--- Exercise material ---

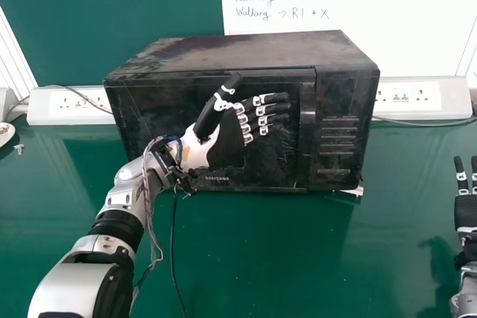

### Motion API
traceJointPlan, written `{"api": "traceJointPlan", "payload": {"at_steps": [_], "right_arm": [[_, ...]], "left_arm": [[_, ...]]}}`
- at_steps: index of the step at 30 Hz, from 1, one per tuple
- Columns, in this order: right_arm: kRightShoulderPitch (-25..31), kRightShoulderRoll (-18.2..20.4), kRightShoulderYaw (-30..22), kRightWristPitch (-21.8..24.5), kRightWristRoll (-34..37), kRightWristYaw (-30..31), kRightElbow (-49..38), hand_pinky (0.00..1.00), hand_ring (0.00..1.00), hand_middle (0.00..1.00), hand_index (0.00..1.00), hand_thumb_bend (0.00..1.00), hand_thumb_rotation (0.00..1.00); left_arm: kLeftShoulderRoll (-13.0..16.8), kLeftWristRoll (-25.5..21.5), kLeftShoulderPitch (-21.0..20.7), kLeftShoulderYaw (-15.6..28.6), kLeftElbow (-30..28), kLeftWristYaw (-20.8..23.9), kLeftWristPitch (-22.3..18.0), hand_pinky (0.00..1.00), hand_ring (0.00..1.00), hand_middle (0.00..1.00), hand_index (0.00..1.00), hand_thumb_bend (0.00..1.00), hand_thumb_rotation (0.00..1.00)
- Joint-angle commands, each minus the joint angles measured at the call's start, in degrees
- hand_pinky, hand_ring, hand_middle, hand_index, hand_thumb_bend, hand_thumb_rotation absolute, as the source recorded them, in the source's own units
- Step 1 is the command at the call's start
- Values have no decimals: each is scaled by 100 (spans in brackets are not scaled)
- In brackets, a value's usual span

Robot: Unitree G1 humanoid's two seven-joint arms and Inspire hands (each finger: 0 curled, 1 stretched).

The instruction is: Open the door of oven

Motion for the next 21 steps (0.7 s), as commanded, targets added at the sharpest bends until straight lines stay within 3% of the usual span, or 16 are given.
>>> {"api": "traceJointPlan", "payload": {"at_steps": [1,21], "right_arm": [[17,8,-3,-47,0,3,44,87,98,93,87,100,90],[35,50,29,-64,-10,-53,-39,89,98,94,87,100,91]], "left_arm": [[-11,75,-153,-42,100,91,-63,72,86,89,83,83,87],[-141,189,-236,-47,362,472,113,68,82,88,83,85,83]]}}
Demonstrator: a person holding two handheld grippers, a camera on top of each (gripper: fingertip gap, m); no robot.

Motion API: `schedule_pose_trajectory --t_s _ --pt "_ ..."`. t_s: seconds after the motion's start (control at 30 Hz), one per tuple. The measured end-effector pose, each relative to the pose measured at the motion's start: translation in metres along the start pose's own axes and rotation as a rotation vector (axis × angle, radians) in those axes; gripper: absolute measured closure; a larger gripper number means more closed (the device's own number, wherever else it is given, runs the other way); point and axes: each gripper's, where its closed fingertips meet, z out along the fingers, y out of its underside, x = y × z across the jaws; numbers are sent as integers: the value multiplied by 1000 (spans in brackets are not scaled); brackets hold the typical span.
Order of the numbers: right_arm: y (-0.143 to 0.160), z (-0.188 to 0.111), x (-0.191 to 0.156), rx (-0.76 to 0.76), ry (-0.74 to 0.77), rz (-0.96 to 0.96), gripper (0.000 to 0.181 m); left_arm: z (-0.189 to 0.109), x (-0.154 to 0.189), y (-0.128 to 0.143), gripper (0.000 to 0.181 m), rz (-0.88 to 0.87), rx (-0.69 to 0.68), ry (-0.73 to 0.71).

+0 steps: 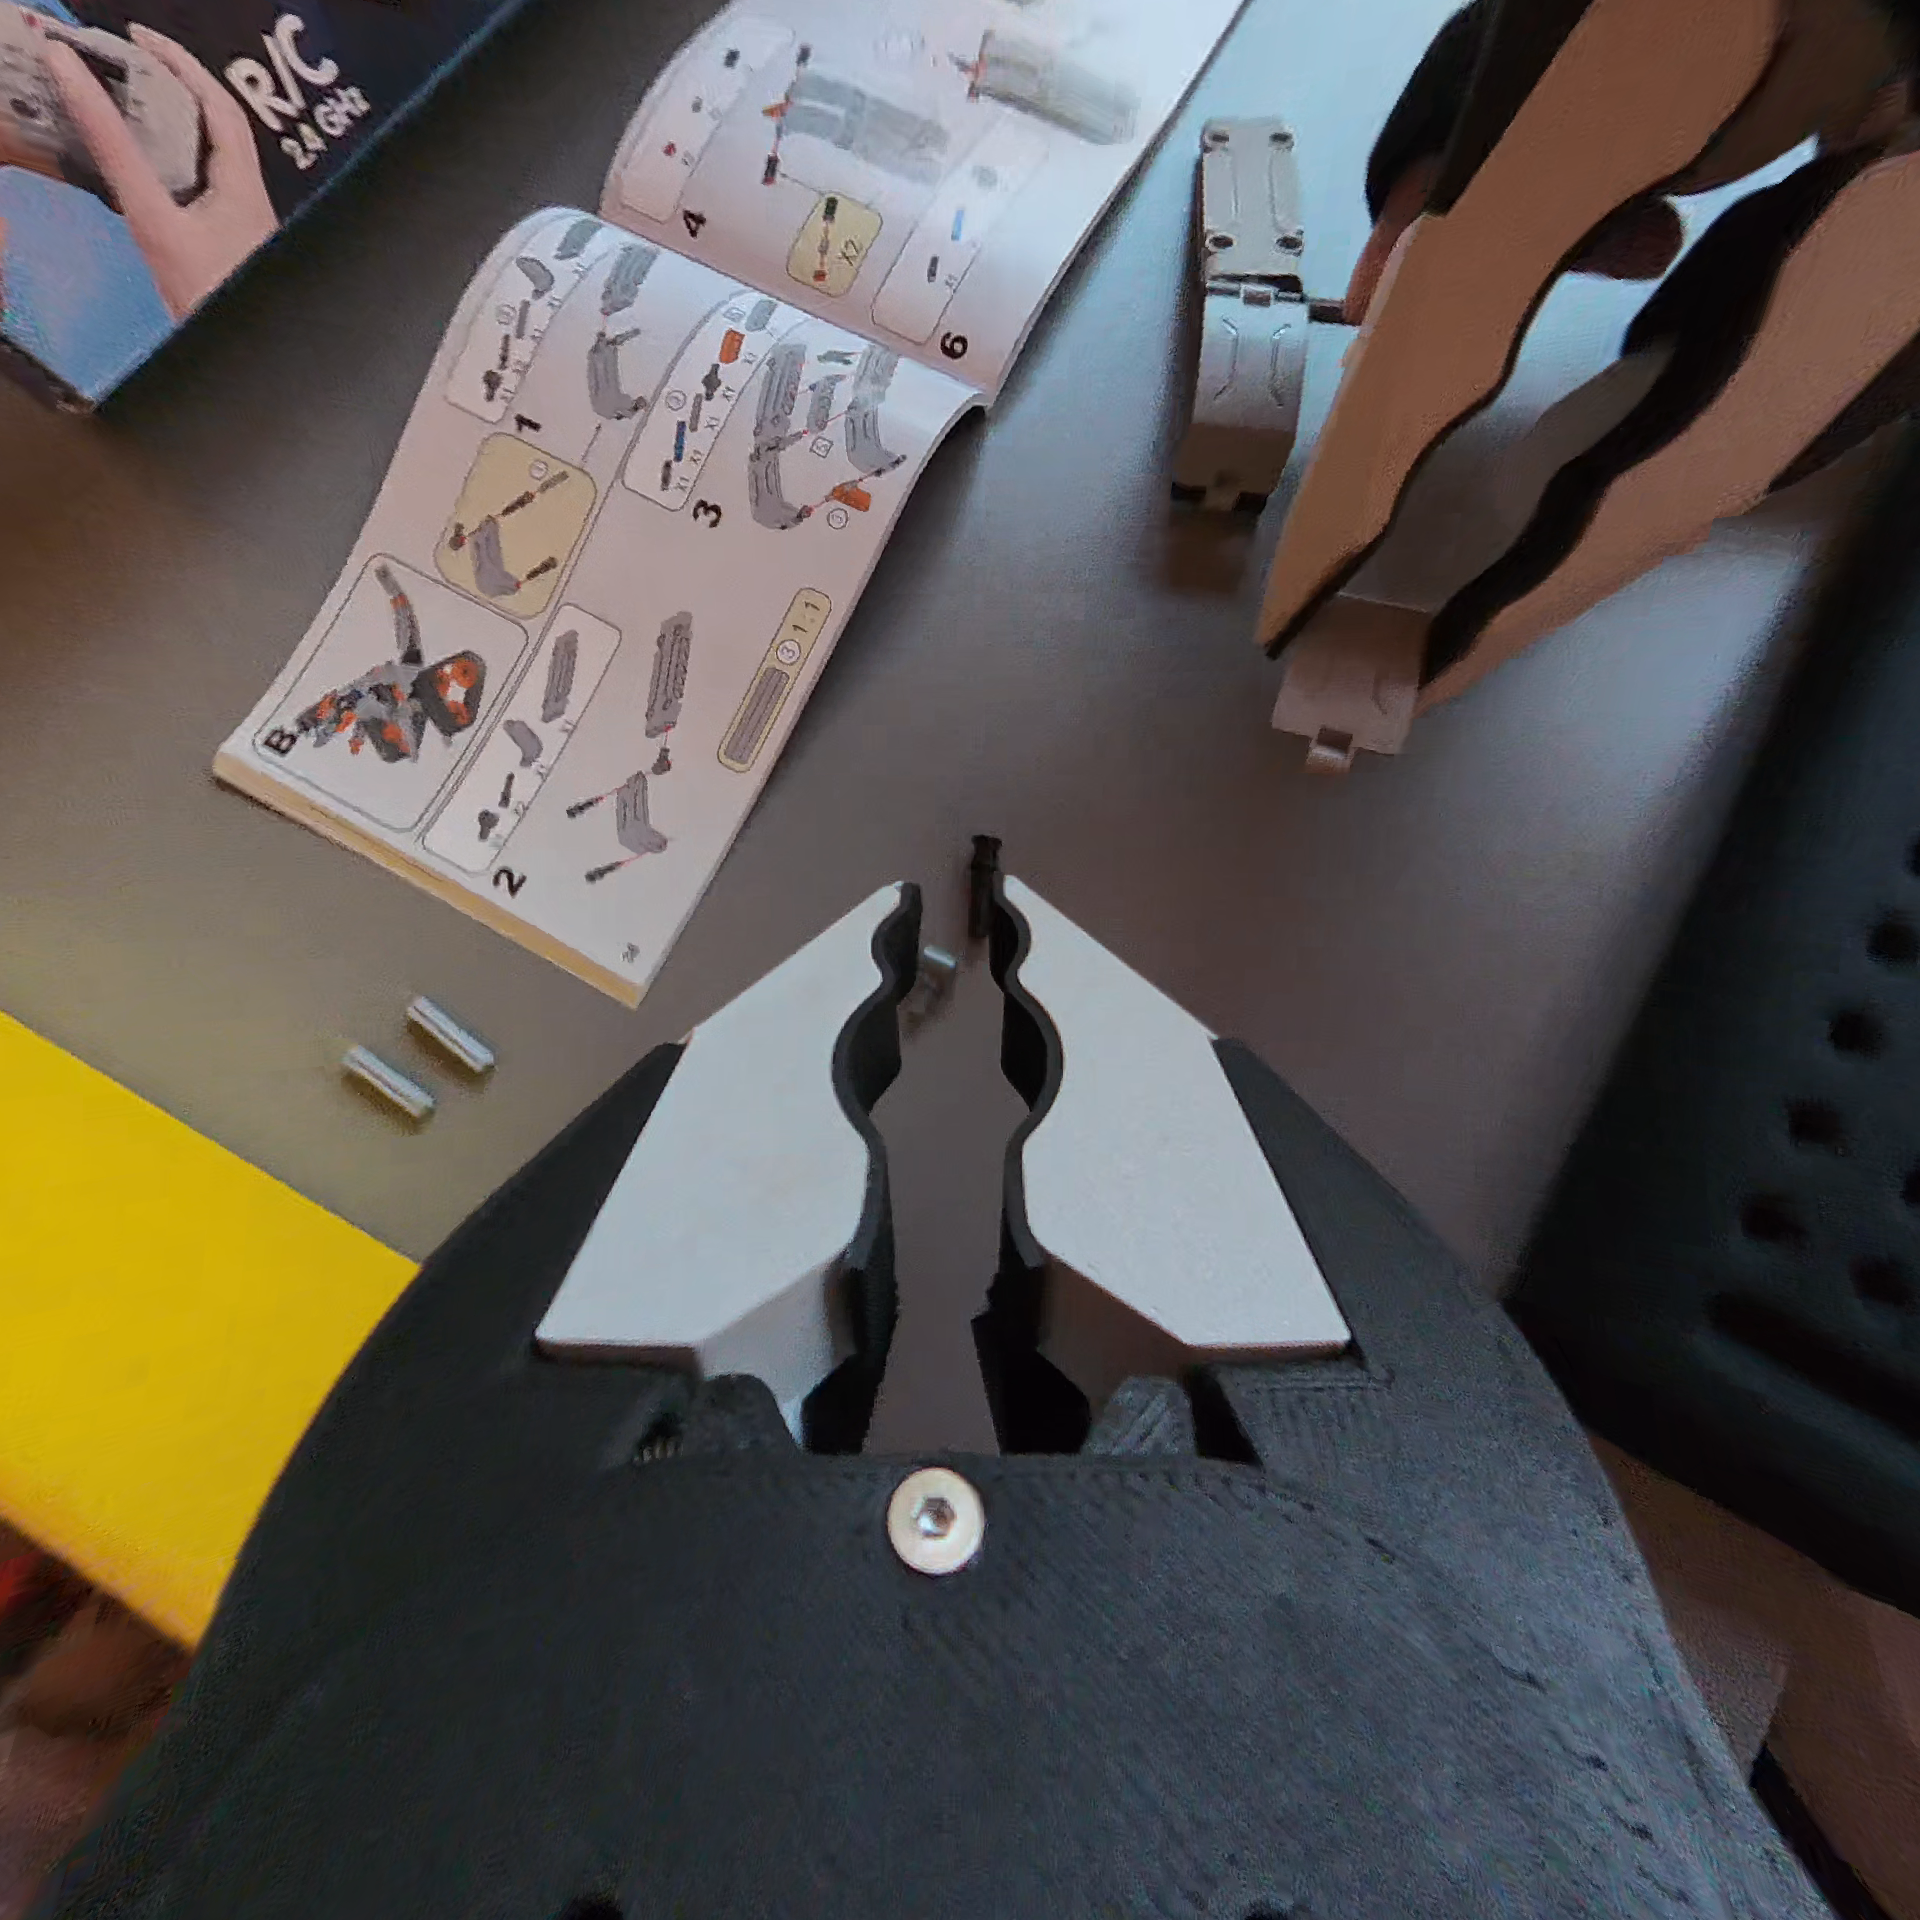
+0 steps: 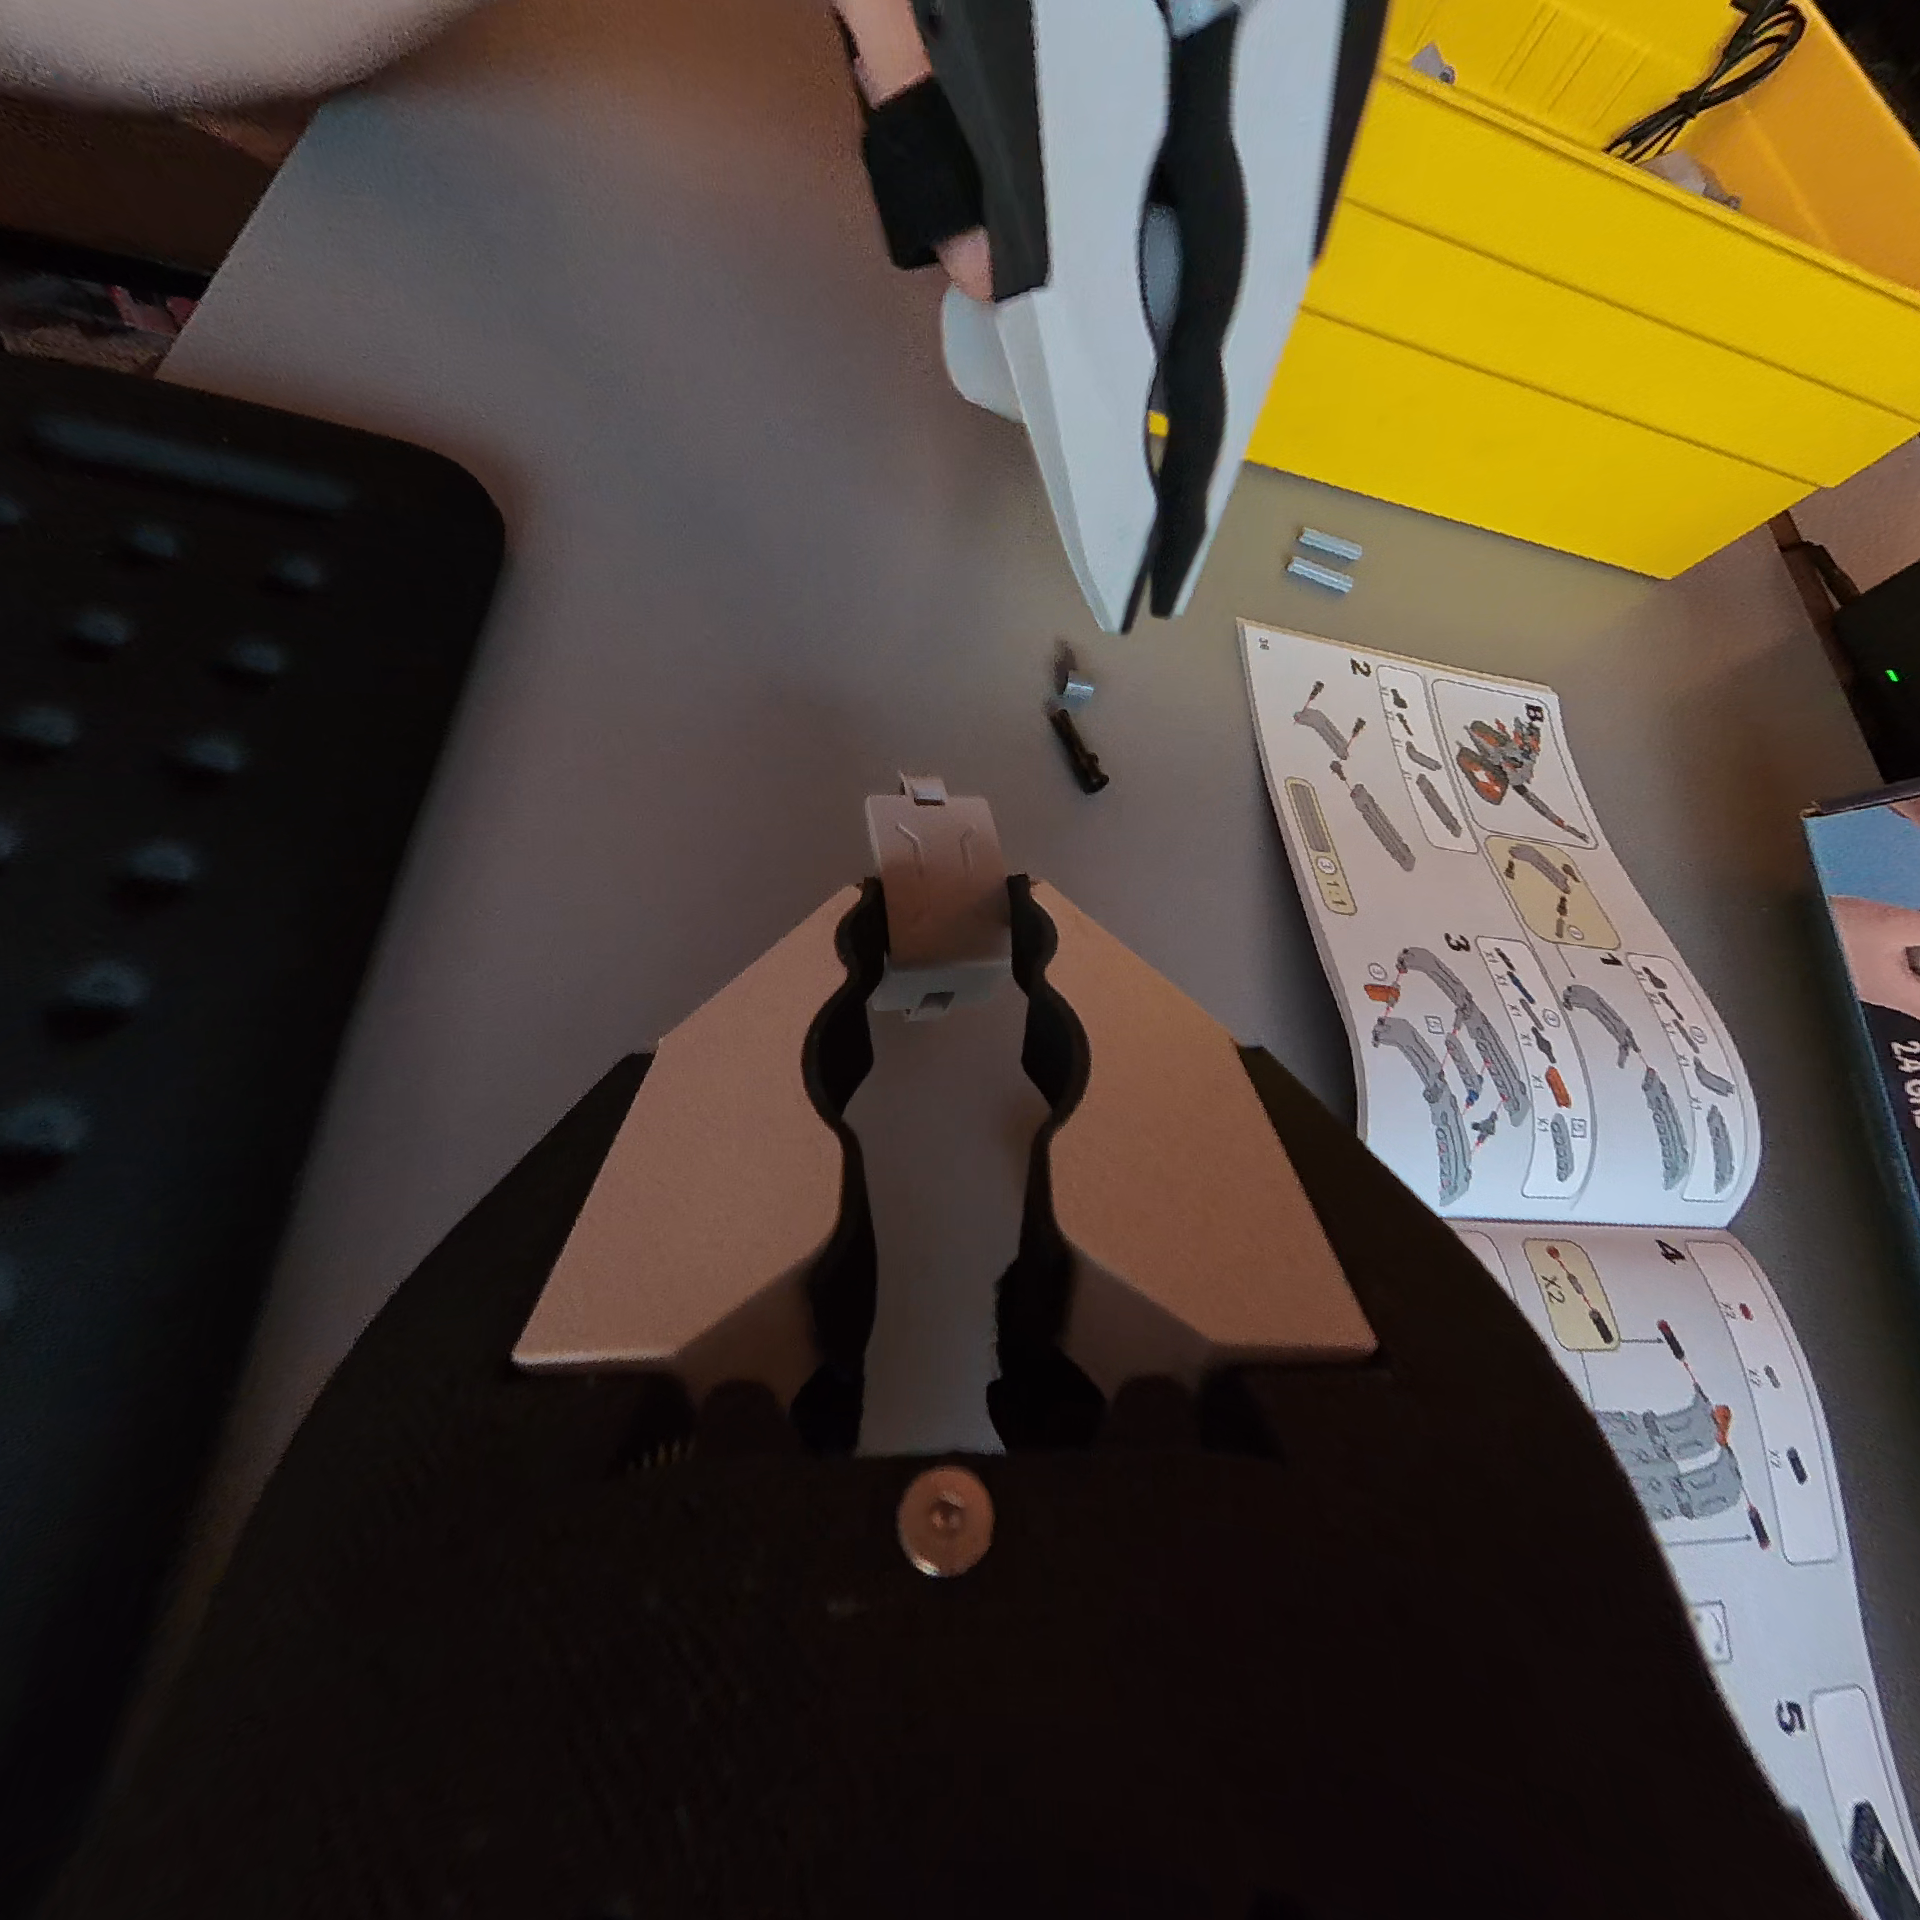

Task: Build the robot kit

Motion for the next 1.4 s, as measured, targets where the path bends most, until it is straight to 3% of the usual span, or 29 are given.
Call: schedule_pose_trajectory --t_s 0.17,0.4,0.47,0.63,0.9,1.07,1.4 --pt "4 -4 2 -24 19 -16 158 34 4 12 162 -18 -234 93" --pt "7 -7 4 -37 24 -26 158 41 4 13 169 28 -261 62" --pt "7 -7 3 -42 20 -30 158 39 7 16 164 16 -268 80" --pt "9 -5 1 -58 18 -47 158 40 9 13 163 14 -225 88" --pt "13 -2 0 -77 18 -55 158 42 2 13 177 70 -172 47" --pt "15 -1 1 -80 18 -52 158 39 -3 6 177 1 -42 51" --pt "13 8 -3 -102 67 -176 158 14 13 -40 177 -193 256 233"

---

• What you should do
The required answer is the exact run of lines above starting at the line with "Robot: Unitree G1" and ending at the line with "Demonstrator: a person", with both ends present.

• Result of the task
Robot: Unitree G1 humanoid's two seven-joint arms and Inspire hands (each finger: 0 curled, 1 stretched).

The instruction is: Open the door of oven

Motion for the next 21 steps (0.7 s), as commanded, targets added at the sharpest bends until straight lines stay within 3% of the usual span, or 16 are given.
>>> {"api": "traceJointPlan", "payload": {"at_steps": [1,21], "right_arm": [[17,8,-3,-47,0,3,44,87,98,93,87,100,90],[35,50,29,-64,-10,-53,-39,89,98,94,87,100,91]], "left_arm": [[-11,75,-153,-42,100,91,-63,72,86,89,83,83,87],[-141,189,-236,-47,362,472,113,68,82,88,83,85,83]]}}
Demonstrator: a person holding two handheld grippers, a camera on top of each (gripper: fingertip gap, m); no robot.

This is the complete answer to the exercise.